The standard case is not the problem.

An agent handles the standard case better than a human does. Faster, more consistently, without fatigue, without the variance that comes from a person having a bad Tuesday. The reason to put work on an agent is precisely because the standard case is repeatable and the agent does repeatable work without degrading.

The problem is everything else.

Every automated process has a boundary. Inside the boundary are the cases the process was designed for. Outside the boundary are the exceptions: the inputs that do not match the expected shape, the edge cases the SOP did not anticipate, the situations that require a judgment the agent cannot make. Those cases do not disappear because you automated the process. They arrive at the boundary and wait.

The COO's job is to decide, before the process goes live, what happens to the case the agent cannot handle. That decision determines whether exceptions get caught cleanly or disappear into the process and surface as problems three weeks later.

The four ways an exception goes wrong

I have run into four failure modes for exceptions in an automated process. Each one is distinct, and each one has a different fix.

The first is the exception that passes through undetected. The agent processes it, produces output that looks correct, and moves on. The case was outside the designed scope, but nothing in the process caught it. The downstream seat acts on the output as if it were valid. By the time someone notices the problem, the bad output has already influenced decisions.

At Sneeze It, Dash is responsible for daily analysis of client advertising performance across Meta and Google. The process runs on accounts that Sneeze It manages. If a client migrates their account mid-month, the account identifier changes, and Dash's data pull returns zero spend for a client who is actively running campaigns. Nothing crashes. Dash reports zero spend, which looks like the campaign stopped. The briefing I read that morning flags the account as inactive. It is not inactive. The exception passed through and produced a false signal.

The fix was a reconciliation gate: Dash compares the active account list against the previous day's list before reporting. Any account that disappears overnight gets flagged for human review rather than reported as zero. The gate catches the exception before it becomes a false signal.

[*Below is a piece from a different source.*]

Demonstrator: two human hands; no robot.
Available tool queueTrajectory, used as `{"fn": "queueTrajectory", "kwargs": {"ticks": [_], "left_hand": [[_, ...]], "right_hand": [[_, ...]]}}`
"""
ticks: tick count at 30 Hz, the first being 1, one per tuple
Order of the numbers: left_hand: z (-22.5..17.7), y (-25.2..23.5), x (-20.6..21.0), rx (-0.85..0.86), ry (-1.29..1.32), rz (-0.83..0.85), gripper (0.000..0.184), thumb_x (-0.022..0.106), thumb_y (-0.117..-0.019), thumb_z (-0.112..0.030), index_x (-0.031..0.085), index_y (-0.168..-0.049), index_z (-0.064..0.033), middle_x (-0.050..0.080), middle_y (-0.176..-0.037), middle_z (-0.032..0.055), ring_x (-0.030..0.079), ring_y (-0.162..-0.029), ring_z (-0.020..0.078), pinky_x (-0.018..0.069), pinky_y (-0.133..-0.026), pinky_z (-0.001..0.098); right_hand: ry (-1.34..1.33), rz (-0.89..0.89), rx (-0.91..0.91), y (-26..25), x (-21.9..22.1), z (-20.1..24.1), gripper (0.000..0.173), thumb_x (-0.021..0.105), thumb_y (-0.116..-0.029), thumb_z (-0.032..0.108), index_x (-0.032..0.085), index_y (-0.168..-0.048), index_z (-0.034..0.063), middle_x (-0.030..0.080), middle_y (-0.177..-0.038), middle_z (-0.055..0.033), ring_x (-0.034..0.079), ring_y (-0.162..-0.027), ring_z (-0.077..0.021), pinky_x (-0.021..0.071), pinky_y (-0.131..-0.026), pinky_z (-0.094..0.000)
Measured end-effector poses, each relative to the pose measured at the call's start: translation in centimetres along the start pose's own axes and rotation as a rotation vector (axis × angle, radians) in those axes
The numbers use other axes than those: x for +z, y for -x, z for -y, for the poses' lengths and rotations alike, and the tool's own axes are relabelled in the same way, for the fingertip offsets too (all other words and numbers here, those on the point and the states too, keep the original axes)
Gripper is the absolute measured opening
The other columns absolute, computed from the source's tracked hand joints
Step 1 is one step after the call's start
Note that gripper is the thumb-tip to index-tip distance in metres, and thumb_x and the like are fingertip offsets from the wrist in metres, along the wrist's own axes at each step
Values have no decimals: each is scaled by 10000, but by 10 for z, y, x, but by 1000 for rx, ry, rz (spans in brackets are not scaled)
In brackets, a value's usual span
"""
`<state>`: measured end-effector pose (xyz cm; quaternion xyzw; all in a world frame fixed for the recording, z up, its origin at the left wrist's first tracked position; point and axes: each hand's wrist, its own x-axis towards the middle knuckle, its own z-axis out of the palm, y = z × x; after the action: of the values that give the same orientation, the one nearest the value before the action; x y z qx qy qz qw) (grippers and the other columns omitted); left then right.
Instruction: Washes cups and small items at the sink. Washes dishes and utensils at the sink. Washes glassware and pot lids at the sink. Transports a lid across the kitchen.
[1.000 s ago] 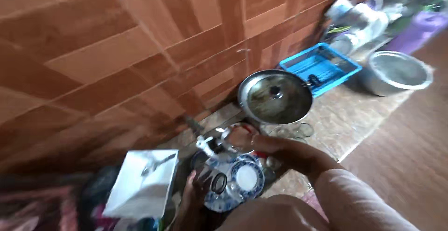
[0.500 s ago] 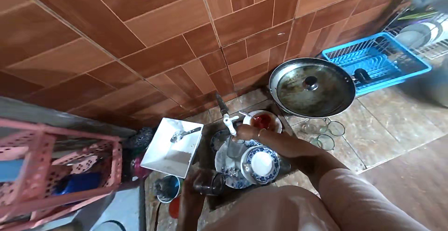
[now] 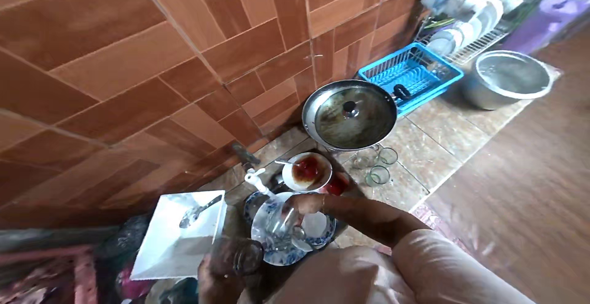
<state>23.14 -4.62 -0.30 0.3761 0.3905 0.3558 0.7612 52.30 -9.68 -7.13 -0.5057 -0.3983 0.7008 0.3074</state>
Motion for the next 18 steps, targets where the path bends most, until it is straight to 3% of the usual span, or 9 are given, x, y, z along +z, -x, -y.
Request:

The second failure mode is the exception that triggers the wrong action. The agent recognizes something is different but applies the nearest rule rather than stopping. The rule is close enough to be plausible, wrong enough to cause damage.

Dirk, our pipeline agent, is authorized to write to our CRM for specific operations with explicit permission gates. One of those operations is updating opportunity stage. If a contact appears in the system in a way that matches a reactivation pattern, Dirk moves the opportunity through the pipeline. But not every contact who looks like a reactivation candidate is one. Some are clients who are already active under a different record. Applying the reactivation sequence to an active client is the wrong action. The case matched the pattern, but the agent applied the rule to the wrong situation.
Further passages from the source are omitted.